Your answer consists of the lines in the data that contain "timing". Copy each of them.

(Data items)
BEGIN
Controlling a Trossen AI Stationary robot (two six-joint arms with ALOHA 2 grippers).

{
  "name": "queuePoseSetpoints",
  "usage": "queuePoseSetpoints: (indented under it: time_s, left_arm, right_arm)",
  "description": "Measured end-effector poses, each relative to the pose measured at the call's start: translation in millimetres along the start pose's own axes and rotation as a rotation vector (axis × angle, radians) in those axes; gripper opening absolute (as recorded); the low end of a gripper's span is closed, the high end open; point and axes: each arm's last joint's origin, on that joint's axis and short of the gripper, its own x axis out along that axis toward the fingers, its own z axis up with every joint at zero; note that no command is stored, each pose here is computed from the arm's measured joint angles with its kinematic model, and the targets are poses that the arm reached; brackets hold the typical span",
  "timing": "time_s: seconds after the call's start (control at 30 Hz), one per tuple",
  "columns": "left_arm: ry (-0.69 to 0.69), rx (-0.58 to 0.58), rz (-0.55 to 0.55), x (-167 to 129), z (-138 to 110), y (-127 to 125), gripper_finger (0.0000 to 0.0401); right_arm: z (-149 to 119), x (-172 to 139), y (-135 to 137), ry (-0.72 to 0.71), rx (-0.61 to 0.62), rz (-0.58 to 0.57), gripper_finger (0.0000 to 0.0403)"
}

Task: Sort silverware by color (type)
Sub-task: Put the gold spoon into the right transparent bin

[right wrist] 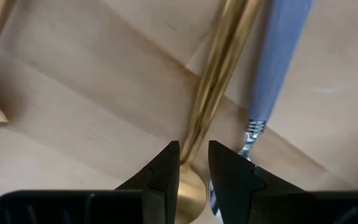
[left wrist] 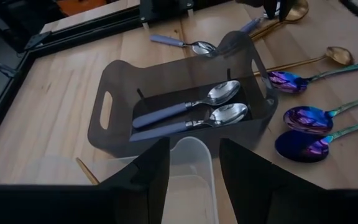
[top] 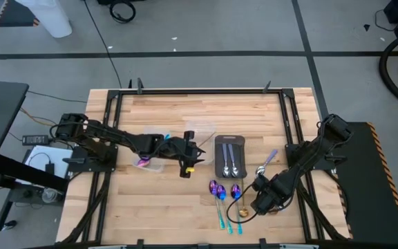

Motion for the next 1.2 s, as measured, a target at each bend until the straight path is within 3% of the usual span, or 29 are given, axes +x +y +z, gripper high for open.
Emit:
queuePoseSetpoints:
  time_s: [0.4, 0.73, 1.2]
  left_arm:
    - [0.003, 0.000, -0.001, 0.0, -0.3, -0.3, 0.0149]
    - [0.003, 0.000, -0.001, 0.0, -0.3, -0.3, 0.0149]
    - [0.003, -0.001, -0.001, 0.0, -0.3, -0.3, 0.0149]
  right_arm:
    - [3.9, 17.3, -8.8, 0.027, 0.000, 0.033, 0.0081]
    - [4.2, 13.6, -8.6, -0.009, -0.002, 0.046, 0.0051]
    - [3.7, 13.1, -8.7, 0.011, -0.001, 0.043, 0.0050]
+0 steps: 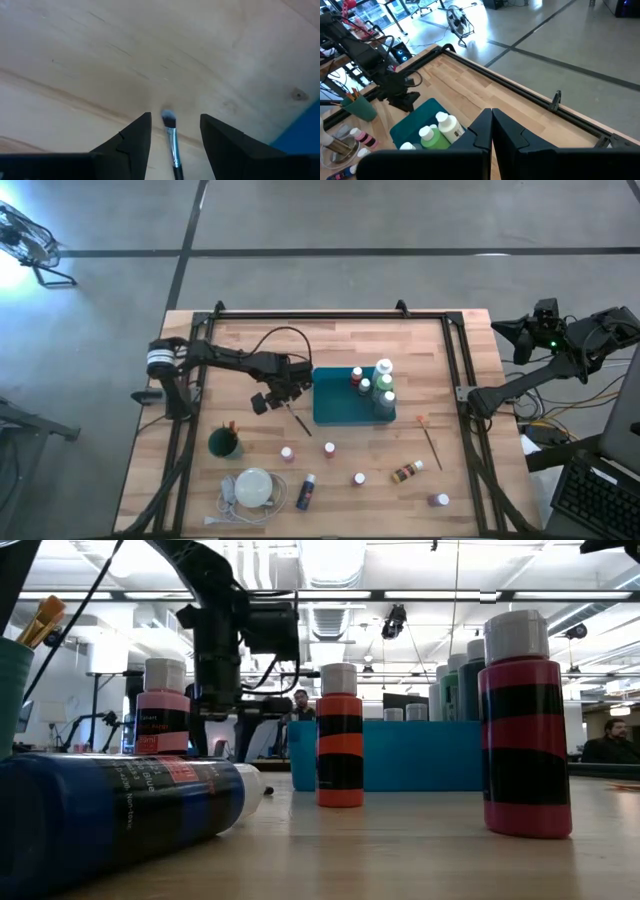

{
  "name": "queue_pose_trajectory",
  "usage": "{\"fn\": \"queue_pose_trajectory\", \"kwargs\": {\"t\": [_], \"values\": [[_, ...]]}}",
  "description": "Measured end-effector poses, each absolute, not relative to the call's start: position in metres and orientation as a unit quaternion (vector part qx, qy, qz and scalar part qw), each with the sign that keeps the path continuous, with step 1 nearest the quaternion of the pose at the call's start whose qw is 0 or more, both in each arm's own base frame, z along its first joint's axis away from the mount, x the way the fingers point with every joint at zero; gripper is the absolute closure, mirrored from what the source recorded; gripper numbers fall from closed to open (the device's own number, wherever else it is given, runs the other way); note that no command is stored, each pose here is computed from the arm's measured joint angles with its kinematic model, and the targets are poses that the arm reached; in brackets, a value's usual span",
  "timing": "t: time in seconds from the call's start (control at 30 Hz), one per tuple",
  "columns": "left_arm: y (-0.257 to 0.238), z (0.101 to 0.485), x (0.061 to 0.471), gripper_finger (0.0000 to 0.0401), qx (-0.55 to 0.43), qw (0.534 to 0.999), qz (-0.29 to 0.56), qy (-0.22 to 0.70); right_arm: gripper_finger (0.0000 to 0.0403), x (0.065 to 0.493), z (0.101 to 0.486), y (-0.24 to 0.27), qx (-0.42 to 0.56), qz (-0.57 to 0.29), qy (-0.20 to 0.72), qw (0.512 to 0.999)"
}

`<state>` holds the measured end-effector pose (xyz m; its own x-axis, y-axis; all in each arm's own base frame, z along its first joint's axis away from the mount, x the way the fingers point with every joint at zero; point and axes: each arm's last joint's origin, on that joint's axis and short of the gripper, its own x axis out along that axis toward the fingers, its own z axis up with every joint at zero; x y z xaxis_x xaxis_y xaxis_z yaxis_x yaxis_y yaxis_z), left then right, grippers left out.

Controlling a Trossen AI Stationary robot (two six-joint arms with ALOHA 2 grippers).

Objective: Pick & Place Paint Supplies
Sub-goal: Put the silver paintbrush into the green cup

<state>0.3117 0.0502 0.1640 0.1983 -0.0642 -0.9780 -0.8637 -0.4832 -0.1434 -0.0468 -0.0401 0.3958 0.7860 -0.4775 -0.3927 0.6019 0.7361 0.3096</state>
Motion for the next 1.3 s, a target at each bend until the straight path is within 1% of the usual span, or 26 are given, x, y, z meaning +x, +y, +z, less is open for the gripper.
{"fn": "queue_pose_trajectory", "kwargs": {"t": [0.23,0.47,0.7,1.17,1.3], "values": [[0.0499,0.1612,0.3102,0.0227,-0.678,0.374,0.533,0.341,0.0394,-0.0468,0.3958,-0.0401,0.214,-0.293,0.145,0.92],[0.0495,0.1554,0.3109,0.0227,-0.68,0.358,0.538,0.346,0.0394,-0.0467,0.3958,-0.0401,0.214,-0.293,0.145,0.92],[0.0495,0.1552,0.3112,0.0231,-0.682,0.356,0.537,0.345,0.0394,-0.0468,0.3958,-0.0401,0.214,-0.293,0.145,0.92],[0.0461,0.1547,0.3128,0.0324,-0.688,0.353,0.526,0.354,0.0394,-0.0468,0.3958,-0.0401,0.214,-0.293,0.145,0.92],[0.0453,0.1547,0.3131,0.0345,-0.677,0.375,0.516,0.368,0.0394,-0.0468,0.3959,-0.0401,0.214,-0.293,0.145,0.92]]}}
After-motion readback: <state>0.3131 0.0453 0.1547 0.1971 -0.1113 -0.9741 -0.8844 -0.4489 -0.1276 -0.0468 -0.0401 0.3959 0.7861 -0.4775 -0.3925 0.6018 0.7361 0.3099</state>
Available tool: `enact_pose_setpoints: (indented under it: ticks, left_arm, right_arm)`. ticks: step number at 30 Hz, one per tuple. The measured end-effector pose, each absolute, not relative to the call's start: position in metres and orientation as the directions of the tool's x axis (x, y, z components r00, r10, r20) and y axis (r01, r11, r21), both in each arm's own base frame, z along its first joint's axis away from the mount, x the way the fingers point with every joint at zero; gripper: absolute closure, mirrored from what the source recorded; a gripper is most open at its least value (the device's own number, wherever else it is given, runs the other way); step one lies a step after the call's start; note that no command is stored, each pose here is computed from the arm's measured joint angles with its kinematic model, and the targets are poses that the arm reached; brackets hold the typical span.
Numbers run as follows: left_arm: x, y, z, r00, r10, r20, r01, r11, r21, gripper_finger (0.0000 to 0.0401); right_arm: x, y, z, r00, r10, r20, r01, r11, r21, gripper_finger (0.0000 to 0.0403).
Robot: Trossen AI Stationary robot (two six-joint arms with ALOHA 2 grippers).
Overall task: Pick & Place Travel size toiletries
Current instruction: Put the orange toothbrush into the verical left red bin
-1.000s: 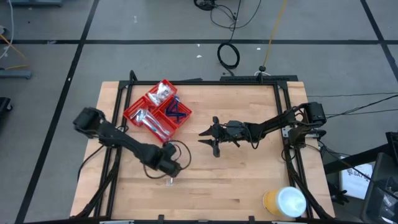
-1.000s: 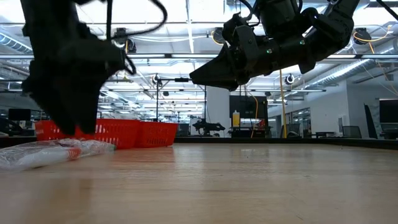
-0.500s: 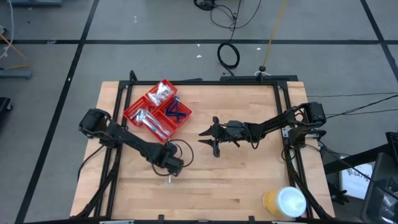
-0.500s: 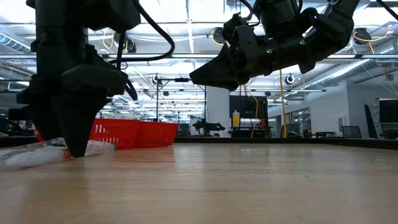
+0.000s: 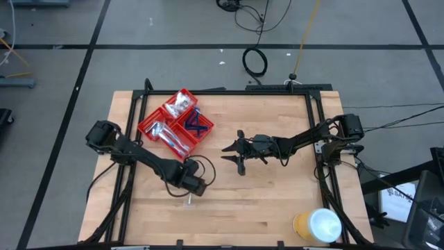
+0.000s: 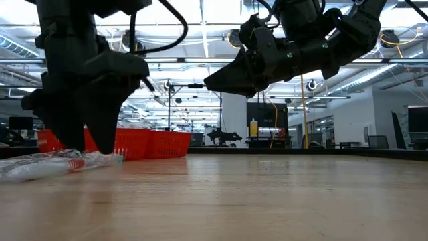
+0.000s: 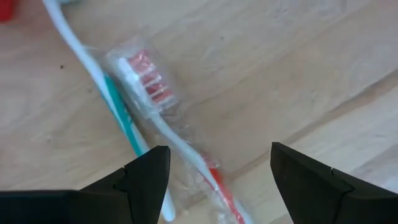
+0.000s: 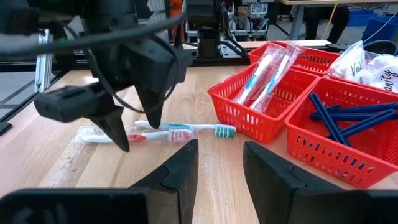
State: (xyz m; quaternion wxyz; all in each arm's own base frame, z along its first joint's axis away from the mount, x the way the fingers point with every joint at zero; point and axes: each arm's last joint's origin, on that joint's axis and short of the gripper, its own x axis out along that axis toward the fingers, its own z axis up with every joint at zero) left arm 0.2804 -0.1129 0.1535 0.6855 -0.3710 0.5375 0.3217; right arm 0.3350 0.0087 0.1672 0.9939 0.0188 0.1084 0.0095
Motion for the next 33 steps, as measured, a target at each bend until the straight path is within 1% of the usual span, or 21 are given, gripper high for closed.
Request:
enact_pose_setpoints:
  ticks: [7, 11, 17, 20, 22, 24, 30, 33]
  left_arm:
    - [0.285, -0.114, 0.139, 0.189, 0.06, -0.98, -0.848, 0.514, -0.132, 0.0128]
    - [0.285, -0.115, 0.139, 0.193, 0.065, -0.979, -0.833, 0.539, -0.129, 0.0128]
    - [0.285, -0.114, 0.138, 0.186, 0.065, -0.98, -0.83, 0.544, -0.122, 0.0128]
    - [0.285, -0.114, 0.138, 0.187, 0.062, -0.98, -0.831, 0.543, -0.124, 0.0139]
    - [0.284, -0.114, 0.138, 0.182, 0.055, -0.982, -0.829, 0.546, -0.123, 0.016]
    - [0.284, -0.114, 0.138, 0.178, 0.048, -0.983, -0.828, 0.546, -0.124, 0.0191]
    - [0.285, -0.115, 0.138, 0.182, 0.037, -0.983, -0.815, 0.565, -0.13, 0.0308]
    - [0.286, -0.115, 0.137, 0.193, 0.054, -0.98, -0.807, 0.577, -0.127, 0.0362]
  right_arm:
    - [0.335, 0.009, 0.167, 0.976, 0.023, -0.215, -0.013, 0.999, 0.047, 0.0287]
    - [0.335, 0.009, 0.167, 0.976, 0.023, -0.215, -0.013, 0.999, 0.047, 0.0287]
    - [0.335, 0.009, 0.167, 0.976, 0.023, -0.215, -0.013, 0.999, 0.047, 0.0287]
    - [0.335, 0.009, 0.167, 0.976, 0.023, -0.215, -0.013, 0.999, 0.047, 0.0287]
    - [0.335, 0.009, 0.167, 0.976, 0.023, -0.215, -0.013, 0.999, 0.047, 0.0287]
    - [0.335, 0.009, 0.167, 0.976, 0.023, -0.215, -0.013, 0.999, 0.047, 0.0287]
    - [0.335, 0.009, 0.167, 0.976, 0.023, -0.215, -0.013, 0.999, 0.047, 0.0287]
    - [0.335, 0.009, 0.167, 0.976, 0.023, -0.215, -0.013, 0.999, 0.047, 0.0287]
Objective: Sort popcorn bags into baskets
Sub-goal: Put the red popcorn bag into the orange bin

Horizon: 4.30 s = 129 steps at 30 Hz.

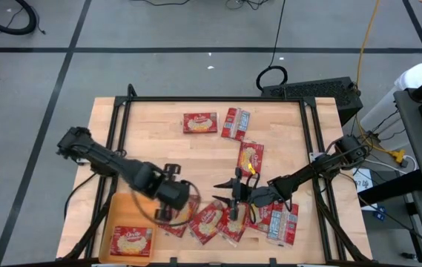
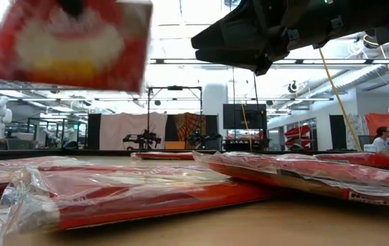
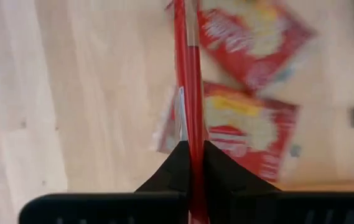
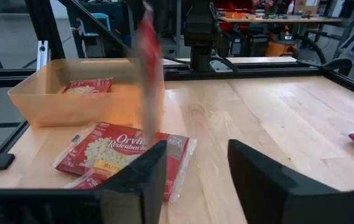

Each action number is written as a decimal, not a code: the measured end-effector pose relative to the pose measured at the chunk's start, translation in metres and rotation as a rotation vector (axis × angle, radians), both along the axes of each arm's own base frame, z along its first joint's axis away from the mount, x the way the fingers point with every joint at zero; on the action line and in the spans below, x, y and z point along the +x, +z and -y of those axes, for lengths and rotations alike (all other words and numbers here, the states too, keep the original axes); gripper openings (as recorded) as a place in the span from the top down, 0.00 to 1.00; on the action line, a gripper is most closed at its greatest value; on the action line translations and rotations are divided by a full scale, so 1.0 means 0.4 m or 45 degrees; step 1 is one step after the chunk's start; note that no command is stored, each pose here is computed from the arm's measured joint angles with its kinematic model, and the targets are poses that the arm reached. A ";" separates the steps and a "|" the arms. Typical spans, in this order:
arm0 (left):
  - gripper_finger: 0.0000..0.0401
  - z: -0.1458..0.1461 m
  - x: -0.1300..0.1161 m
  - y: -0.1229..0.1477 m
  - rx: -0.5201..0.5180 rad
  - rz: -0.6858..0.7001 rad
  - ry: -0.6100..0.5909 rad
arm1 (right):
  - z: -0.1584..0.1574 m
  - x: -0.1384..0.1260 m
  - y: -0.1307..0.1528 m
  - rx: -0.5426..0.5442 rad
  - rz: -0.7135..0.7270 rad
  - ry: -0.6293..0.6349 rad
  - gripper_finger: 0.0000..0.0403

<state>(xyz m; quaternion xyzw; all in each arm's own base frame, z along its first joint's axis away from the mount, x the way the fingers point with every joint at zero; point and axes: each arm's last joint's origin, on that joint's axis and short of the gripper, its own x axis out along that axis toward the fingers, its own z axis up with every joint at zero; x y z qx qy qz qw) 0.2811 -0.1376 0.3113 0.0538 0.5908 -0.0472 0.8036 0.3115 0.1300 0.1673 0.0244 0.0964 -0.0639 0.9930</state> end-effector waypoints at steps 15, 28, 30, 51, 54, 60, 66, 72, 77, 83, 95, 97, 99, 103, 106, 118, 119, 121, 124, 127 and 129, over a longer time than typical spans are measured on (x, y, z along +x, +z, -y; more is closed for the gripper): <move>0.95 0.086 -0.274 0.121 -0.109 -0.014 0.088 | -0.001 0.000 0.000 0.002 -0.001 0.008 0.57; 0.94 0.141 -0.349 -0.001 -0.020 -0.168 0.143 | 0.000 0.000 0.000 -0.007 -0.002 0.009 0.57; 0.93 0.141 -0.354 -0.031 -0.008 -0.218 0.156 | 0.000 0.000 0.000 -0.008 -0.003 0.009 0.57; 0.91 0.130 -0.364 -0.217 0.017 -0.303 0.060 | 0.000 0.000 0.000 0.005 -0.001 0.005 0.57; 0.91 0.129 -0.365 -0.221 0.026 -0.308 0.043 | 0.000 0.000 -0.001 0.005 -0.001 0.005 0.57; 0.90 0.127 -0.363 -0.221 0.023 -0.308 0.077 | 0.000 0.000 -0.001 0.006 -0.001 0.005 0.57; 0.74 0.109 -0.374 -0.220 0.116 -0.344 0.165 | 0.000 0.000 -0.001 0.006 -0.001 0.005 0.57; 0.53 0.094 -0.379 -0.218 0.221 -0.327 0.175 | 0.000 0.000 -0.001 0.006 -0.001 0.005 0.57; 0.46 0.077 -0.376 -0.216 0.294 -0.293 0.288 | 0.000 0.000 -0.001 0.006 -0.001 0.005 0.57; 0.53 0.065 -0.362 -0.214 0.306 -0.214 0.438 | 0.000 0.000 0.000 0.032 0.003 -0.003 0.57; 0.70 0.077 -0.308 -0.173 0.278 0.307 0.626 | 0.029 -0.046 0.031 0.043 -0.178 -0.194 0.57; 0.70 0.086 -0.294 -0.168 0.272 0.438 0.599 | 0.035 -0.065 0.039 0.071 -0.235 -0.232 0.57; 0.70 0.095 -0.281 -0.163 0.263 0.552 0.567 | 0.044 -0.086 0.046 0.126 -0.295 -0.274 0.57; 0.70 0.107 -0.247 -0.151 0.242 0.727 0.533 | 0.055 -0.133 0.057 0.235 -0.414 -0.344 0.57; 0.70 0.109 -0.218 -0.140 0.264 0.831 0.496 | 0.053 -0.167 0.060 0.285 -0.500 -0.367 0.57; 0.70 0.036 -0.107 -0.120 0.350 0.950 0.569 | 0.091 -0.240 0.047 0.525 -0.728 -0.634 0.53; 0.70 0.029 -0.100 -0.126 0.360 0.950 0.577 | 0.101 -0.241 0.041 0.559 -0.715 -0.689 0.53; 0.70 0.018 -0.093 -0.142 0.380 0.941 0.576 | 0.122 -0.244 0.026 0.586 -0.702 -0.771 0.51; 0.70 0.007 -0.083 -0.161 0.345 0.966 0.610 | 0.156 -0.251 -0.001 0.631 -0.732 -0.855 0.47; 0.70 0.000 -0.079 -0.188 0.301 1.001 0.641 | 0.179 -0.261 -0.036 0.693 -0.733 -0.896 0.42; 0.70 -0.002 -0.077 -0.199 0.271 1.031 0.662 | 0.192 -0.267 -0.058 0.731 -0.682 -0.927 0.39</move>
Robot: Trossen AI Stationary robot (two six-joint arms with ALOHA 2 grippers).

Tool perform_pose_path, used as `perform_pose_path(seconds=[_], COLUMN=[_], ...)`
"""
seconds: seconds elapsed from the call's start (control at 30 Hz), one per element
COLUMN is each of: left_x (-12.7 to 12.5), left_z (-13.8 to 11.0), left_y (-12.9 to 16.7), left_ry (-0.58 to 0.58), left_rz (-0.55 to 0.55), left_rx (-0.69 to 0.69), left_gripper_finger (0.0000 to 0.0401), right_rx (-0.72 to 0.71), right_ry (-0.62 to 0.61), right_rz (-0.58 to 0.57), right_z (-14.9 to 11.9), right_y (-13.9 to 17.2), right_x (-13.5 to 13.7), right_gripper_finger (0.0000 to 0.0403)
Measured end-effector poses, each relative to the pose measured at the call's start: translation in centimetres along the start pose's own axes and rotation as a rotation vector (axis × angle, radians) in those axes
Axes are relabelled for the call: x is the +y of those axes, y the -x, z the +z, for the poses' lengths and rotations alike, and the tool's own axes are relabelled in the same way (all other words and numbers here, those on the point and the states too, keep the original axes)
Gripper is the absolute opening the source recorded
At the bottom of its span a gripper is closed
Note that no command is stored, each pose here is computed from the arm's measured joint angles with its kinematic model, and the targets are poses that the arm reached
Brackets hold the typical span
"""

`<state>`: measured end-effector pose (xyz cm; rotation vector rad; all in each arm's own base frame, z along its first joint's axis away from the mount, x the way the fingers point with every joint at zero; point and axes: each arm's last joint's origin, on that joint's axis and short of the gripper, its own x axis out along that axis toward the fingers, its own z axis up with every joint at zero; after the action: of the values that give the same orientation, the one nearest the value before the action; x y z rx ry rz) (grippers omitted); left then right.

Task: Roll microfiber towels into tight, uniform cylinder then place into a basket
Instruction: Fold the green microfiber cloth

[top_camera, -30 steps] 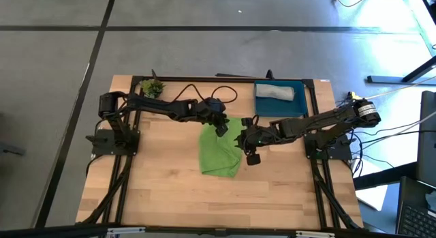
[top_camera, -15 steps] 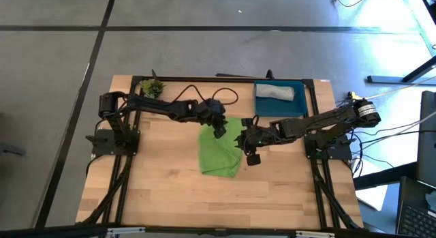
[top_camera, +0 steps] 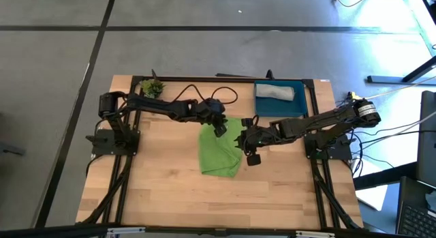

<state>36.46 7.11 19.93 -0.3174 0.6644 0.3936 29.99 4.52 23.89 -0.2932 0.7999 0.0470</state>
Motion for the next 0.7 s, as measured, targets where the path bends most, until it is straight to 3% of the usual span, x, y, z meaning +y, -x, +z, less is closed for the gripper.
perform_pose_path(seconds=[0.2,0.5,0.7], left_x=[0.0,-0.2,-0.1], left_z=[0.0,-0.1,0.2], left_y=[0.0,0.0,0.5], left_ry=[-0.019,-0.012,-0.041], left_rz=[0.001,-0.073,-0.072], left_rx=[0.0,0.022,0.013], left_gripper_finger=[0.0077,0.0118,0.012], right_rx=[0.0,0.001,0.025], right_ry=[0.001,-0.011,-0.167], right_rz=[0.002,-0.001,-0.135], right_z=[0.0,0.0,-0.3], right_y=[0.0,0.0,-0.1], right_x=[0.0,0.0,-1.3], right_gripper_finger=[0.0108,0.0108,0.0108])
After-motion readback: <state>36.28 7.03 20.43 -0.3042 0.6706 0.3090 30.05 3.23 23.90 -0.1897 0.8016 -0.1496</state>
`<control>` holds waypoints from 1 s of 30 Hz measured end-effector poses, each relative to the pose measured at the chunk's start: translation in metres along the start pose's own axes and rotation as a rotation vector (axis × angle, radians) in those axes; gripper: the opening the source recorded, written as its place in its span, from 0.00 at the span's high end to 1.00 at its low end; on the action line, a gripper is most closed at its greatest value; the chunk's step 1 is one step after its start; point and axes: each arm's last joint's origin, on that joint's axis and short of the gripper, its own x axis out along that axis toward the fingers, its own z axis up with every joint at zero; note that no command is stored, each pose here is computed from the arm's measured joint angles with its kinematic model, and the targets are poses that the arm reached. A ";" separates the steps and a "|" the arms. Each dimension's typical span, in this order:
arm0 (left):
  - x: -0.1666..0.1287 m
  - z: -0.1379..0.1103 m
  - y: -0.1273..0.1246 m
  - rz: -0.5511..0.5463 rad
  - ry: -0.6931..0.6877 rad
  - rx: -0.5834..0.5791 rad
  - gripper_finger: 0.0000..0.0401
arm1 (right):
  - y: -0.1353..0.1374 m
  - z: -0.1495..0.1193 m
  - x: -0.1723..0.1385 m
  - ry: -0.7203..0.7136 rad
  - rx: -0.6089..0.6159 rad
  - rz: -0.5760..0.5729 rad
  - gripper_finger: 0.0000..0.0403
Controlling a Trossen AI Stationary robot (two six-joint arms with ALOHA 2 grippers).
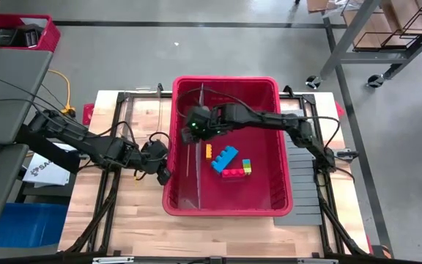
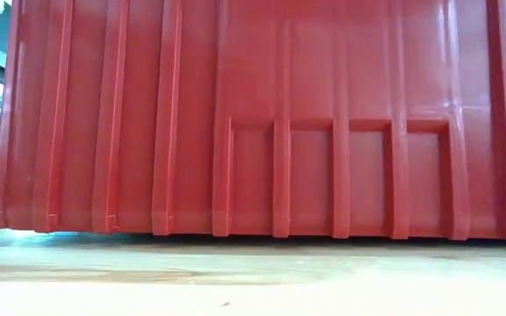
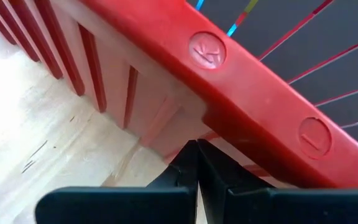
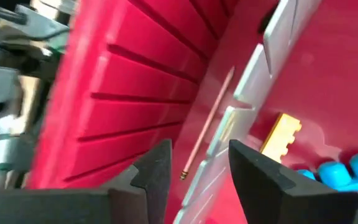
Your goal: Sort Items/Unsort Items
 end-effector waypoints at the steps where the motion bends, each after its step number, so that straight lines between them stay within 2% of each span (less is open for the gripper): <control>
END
# Your solution
  "timing": "time_s: seconds after the call's start (control at 30 Hz), one per tuple",
  "timing": "t: time in seconds from the call's start (control at 30 Hz), one per tuple",

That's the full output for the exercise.